Tenir sa fourchette, d’une seule main. Mettre dessus en équilibre plus ou moins stable un peu de nourriture. Monter le tout, lentement ou au contraire très rapidement, jusqu’à sa bouche. Ouvrir celle-ci et calculer la trajectoire exacte de la main pour que la fourchette entre dans la cavité ainsi créée au moment où elle est la plus grande. Refermer la bouche, attraper les aliments déposés sur la fourchette sans en oublier et ressortir la fourchette. Bien mastiquer, penser sa respiration pour qu’aucune particule de nourriture ne puisse passer dans les voies aériennes. Avaler lorsque la bouchée est réduite en morceaux assez petits.

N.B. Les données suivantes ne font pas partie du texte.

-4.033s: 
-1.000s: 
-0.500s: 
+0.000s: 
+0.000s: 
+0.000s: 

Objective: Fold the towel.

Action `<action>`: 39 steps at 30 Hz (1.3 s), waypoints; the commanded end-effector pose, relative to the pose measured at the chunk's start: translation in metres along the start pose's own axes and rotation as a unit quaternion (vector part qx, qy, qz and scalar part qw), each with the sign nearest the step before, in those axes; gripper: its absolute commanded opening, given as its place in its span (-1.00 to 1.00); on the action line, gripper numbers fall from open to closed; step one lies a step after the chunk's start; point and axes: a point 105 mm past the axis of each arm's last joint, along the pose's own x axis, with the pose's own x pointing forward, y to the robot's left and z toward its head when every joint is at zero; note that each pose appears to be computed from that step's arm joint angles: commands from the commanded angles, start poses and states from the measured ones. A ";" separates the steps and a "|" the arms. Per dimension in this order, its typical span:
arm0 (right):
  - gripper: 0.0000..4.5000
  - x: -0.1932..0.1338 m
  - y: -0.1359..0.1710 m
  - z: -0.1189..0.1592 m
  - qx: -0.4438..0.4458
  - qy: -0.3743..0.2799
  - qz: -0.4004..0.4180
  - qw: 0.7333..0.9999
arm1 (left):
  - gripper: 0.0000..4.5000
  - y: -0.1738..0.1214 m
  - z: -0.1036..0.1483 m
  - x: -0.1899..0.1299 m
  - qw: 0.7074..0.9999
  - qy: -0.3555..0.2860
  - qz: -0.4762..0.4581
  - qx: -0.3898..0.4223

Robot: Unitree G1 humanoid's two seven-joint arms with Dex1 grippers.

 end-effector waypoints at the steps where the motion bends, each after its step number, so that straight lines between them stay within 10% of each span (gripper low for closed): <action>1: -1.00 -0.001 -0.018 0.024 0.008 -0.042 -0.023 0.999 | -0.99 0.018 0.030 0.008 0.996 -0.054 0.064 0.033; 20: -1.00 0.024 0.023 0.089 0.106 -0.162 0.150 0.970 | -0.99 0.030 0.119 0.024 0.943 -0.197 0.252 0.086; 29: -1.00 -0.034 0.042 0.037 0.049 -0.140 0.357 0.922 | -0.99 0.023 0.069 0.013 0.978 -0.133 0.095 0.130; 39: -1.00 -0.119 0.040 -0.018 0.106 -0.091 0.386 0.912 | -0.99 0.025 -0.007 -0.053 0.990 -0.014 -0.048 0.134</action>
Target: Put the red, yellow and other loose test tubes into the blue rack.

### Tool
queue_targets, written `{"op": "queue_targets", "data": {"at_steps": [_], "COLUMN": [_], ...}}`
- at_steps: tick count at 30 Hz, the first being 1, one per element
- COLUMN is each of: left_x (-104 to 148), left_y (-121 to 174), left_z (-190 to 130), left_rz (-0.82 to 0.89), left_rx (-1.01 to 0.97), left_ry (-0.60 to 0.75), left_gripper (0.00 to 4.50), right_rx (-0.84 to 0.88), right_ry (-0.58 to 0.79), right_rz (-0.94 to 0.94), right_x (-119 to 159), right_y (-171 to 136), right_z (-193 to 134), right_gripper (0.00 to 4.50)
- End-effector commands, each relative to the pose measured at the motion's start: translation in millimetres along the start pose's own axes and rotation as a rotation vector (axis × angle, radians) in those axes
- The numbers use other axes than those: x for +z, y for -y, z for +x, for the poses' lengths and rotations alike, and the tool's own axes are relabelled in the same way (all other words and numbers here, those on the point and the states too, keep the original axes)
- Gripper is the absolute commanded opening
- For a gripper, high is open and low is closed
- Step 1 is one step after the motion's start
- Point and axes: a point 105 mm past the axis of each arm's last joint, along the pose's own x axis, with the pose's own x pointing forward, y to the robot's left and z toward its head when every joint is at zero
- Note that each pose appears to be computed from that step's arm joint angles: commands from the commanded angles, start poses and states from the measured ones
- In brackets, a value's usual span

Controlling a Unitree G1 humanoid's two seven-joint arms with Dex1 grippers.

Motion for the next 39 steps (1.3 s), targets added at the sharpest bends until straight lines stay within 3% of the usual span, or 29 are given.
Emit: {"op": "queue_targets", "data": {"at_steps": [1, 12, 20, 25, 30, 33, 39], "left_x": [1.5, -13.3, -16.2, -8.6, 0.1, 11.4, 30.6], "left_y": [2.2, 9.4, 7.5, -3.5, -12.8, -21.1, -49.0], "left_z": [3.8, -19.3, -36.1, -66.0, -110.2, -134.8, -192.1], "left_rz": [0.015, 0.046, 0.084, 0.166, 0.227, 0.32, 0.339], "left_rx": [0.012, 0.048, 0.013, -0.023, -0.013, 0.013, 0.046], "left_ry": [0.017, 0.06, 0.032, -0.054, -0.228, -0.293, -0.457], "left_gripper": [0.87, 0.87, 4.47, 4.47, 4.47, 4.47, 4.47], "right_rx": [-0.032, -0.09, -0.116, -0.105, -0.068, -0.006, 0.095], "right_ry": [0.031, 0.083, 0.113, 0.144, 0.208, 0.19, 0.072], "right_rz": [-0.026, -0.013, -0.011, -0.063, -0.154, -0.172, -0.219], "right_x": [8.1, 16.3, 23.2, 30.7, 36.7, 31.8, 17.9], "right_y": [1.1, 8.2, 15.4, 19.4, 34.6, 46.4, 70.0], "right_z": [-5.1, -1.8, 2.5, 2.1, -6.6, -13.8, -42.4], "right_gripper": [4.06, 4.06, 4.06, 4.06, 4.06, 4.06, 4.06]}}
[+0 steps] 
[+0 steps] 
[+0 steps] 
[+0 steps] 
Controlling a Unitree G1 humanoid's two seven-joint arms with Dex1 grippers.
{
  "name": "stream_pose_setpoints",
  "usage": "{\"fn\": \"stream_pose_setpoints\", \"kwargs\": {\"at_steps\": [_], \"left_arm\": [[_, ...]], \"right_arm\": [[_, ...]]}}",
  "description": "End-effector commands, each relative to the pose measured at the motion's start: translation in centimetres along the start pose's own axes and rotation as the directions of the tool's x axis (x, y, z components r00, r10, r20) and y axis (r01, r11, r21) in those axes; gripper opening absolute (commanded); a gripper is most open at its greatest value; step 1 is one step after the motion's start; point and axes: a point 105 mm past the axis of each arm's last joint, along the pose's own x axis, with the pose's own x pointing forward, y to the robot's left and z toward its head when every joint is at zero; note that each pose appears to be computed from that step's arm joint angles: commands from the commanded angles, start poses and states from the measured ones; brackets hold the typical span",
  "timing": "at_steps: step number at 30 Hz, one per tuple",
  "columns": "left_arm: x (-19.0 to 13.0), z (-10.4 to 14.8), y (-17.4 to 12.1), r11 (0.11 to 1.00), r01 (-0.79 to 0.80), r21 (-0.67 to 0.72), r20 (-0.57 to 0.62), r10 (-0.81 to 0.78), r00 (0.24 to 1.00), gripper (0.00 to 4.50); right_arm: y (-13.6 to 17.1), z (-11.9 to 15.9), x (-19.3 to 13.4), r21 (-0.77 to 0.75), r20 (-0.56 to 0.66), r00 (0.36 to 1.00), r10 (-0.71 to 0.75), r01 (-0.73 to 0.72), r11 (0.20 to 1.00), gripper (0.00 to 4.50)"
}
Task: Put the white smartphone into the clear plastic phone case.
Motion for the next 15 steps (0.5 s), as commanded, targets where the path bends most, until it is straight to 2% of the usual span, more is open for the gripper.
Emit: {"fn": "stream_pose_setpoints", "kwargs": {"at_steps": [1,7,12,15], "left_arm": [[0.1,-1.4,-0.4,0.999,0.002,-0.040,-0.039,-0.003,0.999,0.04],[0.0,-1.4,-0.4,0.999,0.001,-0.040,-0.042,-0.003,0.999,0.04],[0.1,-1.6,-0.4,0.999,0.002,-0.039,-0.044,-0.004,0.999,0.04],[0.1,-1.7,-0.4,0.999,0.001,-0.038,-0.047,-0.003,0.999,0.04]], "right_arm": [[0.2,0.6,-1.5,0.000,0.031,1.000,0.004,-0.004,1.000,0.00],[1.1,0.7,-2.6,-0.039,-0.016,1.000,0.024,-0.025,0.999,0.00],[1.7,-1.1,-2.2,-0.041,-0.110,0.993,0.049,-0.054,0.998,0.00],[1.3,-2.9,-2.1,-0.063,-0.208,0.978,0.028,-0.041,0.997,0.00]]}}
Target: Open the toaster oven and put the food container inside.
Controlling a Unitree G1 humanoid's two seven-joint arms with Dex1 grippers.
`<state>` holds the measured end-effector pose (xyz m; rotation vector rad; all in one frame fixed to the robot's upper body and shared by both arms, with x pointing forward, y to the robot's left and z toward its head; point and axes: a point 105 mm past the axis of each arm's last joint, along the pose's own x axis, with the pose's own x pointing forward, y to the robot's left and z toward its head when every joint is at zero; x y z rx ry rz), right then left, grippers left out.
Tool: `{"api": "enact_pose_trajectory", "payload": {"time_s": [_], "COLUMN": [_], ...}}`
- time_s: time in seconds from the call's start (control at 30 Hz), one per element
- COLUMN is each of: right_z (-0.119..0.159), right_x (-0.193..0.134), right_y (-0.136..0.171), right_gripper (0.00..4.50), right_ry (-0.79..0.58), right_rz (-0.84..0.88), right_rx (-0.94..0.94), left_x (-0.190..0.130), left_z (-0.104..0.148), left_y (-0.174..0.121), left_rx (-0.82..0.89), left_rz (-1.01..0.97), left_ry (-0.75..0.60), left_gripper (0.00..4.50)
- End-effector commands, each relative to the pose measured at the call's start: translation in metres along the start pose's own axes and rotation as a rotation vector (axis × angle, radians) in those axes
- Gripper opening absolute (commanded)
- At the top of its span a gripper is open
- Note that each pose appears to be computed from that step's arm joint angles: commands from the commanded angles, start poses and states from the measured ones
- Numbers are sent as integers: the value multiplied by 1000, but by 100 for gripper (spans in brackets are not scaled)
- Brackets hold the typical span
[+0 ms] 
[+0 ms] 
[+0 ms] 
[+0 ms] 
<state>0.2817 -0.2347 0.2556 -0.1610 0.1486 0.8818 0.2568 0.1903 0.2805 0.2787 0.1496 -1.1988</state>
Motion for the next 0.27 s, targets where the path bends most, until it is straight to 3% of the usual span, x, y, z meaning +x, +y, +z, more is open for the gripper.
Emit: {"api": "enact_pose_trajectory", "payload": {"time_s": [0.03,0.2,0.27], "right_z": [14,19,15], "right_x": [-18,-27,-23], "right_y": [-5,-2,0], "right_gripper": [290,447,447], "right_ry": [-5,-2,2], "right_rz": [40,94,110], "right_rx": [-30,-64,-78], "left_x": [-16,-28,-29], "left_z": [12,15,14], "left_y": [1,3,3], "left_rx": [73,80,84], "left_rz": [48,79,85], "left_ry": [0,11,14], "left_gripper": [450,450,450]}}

Recommencer, à chaque fois, doser précisément la force exacte nécessaire à chaque étape, la juste trajectoire, le geste adapté. Finir son assiette en s’aidant de son couteau ou sa cuiller (attention à bien coordonner ses deux mains). Et c’est le même manège trois fois par jour.
Se nourrir, un geste simple, banal, habituel et nécessaire. De notre point de vue. Mais pour Gustave, nonagénaire, et Myriam, deux ans et demie, cette expérience mobilise toute leur concentration. Dans le cas contraire, l’accident arrive vite, avec des conséquences différentes mais au final, la même frustration.